From the first line to the last, give the material again exactly, without the images.

Information shown:
※ ※ ※

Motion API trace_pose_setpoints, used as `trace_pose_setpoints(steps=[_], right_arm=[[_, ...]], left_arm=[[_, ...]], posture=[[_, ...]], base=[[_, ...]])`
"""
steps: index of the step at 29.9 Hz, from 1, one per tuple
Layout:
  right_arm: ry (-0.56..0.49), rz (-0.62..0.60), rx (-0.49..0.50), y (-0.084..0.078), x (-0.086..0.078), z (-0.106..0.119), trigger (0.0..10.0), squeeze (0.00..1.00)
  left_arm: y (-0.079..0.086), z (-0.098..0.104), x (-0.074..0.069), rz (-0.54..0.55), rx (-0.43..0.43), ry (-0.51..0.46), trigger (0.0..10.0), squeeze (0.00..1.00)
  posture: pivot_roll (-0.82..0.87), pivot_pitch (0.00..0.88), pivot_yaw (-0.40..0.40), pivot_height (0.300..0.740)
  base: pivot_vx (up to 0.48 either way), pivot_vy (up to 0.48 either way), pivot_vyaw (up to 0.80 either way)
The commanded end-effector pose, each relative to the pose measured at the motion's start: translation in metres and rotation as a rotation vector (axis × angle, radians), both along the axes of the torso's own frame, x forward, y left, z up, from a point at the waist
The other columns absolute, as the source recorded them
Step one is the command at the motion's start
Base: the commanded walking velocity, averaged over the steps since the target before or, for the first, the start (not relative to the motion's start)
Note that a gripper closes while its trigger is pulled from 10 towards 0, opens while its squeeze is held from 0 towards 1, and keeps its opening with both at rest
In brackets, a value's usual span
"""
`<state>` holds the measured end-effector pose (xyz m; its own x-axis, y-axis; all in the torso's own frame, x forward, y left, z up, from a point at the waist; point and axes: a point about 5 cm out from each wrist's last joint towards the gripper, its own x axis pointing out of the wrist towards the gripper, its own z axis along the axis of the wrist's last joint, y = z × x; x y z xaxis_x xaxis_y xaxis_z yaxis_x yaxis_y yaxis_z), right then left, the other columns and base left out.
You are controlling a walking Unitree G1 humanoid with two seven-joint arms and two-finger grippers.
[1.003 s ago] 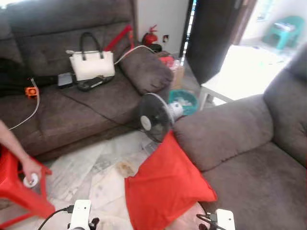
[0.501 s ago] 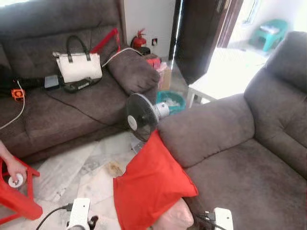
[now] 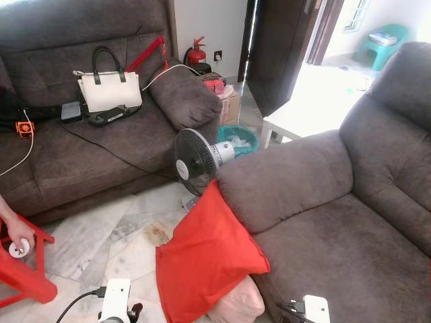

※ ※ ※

Finished exercise:
Motion API trace_pose_setpoints, used as `trace_pose_setpoints(steps=[_], right_arm=[[_, ...]], left_arm=[[_, ...]], posture=[[_, ...]], base=[[_, ...]])`
"""
steps: index of the step at 29.9 Hz, from 1, one per tuple
Layout:
  right_arm: ry (-0.56..0.49), rz (-0.62..0.60), rx (-0.49..0.50), y (-0.084..0.078), x (-0.086..0.078), z (-0.106..0.119), trigger (0.0..10.0), squeeze (0.00..1.00)
  left_arm: y (-0.079..0.086), z (-0.098..0.104), x (-0.074..0.069), rz (-0.54..0.55), rx (-0.43..0.43), ry (-0.51..0.46), trigger (0.0..10.0), squeeze (0.00..1.00)
  posture: pivot_roll (-0.82..0.87), pivot_pitch (0.00..0.88), pivot_yaw (-0.40..0.40), pivot_height (0.300..0.740)
  base: pivot_vx (up to 0.48 either way), pivot_vy (up to 0.48 either way), pivot_vyaw (up to 0.80 either way)
The commanded end-effector pose, each relative to the pose measured at the motion's start: translation in metres and rotation as a rotation vector (axis × angle, radians), both along the axes of the torso's own frame, x forward, y left, z up, from a point at the waist
The other columns absolute, as the source recorded them
Step one is the command at the motion's start
Base: the commanded walking velocity, averaged over the steps since the target before or, for the first, the start (not relative to the motion's start)
Note that a gripper closes while its trigger is pulled from 10 towards 0, opens while its squeeze is held from 0 towards 1, and keeps its opening with both at rest
In brackets, a value's usual span
"""
`<state>` holds the measured end-effector pose (xyz m; its own x-axis, y-axis; all in the torso's own frame, x forward, y left, z up, from a point at the waist; point and axes: a point about 5 cm out from each wrist's last joint towards the gripper, its own x axis pointing out of the wrist towards the gripper, its own z axis along the axis of the wrist's last joint, y = z × x; x y z xaxis_x xaxis_y xaxis_z yaxis_x yaxis_y yaxis_z), right then left, the other columns and base left out.
You are controlling a walking Unitree G1 humanoid with two seven-joint arms and two-finger grippers.
[1.003 s ago] 
[0.501 s ago] 
[now] 

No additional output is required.